[How to complete this task]
Take the data below and extract the lines from the one with "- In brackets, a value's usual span" to the one with "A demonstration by", inclusive, exactly as written.

[Supplied material]
********
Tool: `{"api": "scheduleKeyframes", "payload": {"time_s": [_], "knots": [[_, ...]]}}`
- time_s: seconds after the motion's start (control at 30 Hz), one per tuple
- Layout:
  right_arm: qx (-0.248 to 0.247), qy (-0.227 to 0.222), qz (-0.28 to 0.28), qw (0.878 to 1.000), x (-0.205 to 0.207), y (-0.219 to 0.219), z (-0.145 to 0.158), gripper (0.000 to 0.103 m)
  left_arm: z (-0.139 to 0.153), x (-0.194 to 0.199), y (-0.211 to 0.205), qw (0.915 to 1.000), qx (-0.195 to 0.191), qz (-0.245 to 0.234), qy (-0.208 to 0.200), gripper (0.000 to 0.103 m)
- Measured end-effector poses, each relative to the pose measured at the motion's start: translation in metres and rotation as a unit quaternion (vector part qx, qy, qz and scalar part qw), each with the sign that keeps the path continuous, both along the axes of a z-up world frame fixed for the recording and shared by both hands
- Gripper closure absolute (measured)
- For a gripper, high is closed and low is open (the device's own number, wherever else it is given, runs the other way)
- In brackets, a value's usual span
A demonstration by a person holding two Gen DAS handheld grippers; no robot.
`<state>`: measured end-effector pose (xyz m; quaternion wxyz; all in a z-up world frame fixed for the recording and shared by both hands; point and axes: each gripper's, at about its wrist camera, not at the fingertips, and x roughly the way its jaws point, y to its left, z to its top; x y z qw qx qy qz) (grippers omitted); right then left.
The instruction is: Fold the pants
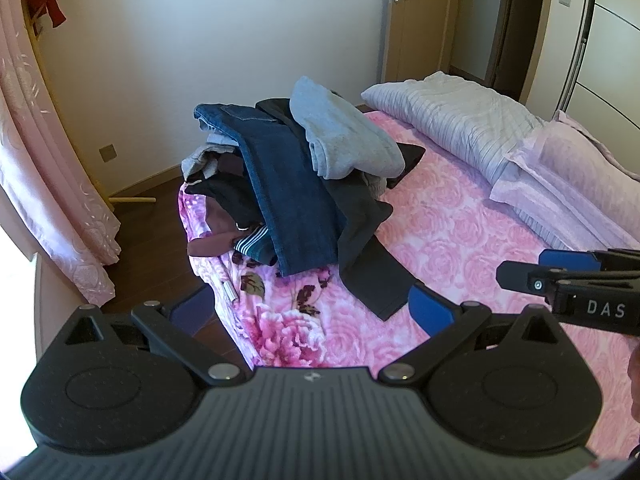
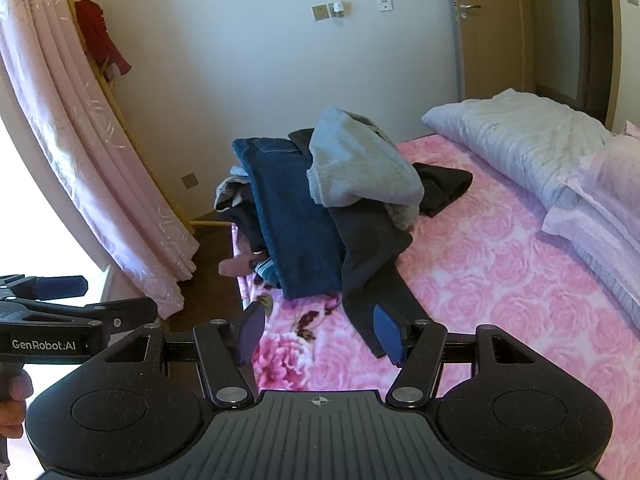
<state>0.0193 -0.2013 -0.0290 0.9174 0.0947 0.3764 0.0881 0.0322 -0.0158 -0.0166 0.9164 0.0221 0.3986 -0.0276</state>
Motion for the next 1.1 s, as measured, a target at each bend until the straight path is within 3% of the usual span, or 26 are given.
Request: {"api": "scheduleKeyframes", "payload": {"time_s": [0.23, 0.47, 0.77, 1.1], "knots": [[0.004, 0.004, -0.013, 1.000, 0.019, -0.005, -0.004, 0.046, -0.003, 0.029, 0.005, 0.9999, 0.000, -0.014, 0.010, 0.001], [0.013, 0.017, -0.033, 0.999, 0.063, -0.006, -0.014, 0.046, -0.017, 0.083, 0.021, 0.9992, -0.006, -0.029, 0.029, 0.001], [0.014, 0.042, -0.063, 0.997, 0.156, 0.002, -0.036, 0.046, -0.038, 0.193, 0.049, 0.9970, -0.012, -0.055, 0.053, 0.003], [-0.004, 0.037, -0.087, 0.996, 0.279, 0.016, -0.054, 0.046, -0.054, 0.326, 0.067, 0.9931, -0.004, -0.099, 0.063, 0.006]]}}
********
[Task response]
- In brackets, a value's usual span
A demonstration by a person holding two Gen DAS handheld grippers; no robot.

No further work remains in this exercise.